- **Directions**:
The number of lines holding the string "target" is all that is wanted; count them in the records below.

== Listed entries

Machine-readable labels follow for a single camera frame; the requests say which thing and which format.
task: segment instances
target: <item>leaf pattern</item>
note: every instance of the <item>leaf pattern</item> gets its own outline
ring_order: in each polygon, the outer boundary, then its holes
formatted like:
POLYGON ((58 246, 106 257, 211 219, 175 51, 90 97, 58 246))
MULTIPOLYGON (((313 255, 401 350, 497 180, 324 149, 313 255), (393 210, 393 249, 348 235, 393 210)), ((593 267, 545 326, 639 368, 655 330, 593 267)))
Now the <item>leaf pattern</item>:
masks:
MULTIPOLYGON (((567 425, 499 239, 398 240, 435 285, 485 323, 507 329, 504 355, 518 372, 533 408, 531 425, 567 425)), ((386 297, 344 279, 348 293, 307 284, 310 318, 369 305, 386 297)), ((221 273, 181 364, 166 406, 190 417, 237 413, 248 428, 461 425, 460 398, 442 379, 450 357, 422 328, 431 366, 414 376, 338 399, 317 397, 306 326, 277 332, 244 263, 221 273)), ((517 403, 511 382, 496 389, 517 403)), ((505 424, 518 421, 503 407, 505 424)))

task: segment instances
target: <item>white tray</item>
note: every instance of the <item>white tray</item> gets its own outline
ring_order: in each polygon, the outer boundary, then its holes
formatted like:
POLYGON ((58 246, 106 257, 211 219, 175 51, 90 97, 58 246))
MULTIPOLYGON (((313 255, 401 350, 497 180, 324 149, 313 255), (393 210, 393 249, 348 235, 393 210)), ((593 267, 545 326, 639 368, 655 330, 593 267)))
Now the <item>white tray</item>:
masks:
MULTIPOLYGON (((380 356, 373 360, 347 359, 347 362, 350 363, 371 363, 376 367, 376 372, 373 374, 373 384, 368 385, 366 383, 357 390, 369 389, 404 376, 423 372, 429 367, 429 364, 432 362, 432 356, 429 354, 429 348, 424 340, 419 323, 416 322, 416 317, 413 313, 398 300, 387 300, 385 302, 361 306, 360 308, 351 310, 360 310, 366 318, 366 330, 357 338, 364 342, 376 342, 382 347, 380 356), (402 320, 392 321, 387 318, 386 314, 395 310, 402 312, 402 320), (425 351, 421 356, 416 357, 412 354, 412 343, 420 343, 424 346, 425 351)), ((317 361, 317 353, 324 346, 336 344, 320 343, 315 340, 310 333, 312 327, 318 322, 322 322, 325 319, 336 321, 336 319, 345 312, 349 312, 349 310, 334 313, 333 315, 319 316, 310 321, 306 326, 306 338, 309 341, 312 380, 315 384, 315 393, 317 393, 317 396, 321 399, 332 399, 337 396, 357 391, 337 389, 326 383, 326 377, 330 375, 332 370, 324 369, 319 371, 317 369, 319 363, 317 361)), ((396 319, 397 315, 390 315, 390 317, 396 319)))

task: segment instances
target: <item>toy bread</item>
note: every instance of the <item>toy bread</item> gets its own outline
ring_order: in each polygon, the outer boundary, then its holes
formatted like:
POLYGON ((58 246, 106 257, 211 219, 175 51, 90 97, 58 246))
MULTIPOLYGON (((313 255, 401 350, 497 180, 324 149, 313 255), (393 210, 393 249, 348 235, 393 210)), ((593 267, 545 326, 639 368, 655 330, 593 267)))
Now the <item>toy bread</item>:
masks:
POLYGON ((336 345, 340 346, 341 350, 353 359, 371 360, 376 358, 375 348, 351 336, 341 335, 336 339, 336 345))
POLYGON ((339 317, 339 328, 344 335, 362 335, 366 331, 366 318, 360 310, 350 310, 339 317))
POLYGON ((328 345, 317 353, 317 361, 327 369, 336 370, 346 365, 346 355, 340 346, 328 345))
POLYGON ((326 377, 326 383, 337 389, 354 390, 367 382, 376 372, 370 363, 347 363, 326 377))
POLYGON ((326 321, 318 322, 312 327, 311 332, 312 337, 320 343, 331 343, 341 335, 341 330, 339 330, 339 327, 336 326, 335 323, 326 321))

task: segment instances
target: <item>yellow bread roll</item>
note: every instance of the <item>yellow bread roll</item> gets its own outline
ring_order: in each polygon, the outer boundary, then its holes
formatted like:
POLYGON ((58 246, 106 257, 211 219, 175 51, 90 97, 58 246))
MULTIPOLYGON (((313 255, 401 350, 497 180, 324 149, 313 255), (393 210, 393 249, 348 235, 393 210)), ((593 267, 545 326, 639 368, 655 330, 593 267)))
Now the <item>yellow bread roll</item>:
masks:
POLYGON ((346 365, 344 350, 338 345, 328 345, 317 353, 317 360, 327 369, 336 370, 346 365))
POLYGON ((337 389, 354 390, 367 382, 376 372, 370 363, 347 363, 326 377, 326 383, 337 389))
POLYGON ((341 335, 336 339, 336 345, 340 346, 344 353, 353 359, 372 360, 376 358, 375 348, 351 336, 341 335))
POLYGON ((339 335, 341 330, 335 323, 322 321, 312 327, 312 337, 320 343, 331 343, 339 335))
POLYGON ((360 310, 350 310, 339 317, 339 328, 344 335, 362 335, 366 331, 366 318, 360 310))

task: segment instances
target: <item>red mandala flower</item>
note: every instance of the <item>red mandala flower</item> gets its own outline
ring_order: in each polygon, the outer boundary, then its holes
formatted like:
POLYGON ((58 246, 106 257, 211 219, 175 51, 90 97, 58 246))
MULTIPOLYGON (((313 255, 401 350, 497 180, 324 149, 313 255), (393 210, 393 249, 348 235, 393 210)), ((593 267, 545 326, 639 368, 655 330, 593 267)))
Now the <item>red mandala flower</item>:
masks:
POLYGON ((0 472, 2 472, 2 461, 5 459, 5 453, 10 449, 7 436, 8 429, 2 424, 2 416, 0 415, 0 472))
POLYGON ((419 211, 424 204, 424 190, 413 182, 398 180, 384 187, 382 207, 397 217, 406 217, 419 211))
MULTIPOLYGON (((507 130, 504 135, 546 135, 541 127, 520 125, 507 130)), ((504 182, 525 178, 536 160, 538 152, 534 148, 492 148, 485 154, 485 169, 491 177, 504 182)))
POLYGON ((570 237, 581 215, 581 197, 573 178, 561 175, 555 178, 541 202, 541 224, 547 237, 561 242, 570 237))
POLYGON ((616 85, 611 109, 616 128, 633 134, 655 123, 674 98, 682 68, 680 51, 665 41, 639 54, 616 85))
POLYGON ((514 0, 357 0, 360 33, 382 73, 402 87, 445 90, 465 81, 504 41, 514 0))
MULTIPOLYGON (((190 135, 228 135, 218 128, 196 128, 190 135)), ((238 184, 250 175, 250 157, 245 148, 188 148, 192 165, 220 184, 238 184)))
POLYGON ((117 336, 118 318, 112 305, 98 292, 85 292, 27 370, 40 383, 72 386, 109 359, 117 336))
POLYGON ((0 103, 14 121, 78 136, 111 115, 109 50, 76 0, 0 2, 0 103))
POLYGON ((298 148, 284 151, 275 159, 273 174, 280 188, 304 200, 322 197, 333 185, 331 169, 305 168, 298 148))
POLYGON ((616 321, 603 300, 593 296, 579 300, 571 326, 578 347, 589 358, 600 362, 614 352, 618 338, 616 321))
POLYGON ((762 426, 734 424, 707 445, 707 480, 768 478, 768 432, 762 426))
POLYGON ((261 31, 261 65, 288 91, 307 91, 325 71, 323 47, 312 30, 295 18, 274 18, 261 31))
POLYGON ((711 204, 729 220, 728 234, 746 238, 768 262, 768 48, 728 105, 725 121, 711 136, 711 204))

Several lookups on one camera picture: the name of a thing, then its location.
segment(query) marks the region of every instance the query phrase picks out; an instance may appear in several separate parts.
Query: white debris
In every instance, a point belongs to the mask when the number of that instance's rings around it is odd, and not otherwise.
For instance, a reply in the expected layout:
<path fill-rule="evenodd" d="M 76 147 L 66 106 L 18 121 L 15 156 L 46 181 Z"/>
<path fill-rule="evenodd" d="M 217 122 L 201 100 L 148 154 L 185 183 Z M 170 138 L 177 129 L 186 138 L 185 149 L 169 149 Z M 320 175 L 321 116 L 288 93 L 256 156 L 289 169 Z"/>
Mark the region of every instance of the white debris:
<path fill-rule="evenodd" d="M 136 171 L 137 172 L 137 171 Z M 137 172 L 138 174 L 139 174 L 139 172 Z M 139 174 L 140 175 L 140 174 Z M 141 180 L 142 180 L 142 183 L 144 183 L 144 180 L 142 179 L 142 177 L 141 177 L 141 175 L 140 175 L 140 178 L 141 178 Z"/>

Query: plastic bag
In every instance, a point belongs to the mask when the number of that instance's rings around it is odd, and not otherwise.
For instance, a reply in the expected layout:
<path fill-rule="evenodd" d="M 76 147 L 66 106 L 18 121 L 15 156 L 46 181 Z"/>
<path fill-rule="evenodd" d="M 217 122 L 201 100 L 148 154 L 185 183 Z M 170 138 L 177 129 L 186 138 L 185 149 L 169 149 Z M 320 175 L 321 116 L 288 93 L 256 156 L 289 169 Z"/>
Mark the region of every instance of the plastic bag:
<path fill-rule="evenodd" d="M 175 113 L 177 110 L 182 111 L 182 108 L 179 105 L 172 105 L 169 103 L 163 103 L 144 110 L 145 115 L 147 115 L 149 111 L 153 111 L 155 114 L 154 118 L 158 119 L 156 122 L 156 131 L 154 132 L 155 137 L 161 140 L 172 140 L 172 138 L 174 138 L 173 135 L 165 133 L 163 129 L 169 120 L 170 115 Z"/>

====

- **Finished task**:
5